Now while I agree that we aren’t likely to see a headline like this anytime soon, there is more than a pinch of truth in it. The staunchest supporters of any movement, or the leaders in any industry, tend to be the people who know the most about it. Finance  and economics are no exception. When financial literacy is actively promoted and taught, you soon have a whole cadre of individuals that not only have no fear around money, they understand it.

By teaching the youth of today as well as the immigrants that are coming to this country financial literacy, we are not only setting them up for a good result at the end of their working lives, we are also changing the fundamentals of how they use money as they go through life. Without the mystique and negative connotations about money filling their heads, they can see money for what it really is, just another tool to help you get what you want and need out of life for you and your family.

financial literacy

This kind of knowledge really can impact in two distinct, yet effective ways. On one hand, a good sound education that includes financial literacy will make it less likely that a person will abuse credit in the same way that a financially ignorant person might. In the past, creditors have been accused of extending credit to young adults when they didn’t have any financial education to speak of and taking advantage of their ignorance. The second point is that an educated person can utilize that knowledge to start up a small business and to help create the jobs and wealth that will pull our economy out of the tank.

Financial Literacy: Economic Catalyst?

By and large, a well informed and educated person is one that will be more confident and that confidence will extend to the business that they conduct.  Instead of the ‘just hanging on’ mindset that runs through so much of business world today, they will see opportunities in growth and in better service. They will operate from the viewpoint of possibility, rather than limitation.

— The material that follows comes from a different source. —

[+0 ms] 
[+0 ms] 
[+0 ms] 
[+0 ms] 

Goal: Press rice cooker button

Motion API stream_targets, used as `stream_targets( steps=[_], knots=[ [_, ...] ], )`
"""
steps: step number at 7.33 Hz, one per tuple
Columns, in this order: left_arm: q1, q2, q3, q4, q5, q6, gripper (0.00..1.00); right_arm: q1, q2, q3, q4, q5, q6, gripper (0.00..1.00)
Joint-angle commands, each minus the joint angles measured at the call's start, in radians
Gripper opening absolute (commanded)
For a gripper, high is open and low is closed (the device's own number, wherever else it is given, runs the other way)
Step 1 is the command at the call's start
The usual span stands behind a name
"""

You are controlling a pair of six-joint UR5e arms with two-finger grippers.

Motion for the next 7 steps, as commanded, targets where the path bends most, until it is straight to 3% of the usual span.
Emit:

When financial literacy is taught to all students right across the board, it has the wonderful advantage of being absorbed by two groups of individuals that can really utilize it. The individuals that will be involved in business of any kind, and those that will become top income earners as professionals will be armed with knowledge about money matters in a way that has never happened before. In the past, unless the individual had astute parents who taught them, the learning of financial literacy was largely up to them.

financial literacy1

This resulted in those interested in commerce having a much slower learning and development curve than is necessary or even ideal. Just imagine if a commerce student already had the first year or so of studies under their belt by the time that they become a senior in high school, and how much further ahead they would be on entering the work force or the world of business.

Similarly, consider the professional that begins to make a handsome income. If he or she has the skills that they should have, there is far less likelihood that they will end up with bills, commitments and payments that exceed their large income. All too often in the past and in today’s world, professionals and other high income earners are left to fend for themselves and are at the mercy of the ‘financial advisors’ for all their advice on how to manage their money and their affairs.

When there is widespread financial knowledge, there is a clear net benefit to society in general that has a greater value than just the increased performance in the economy.  There is a huge social cost to financial ignorance and to poverty. Many of these costs go far beyond the urgent needs of today to combat poverty.  By providing financial literacy we are providing the opportunity and the tools to break the cycle of financial ignorance and with it the pall that poverty can bring.

Till Next Time….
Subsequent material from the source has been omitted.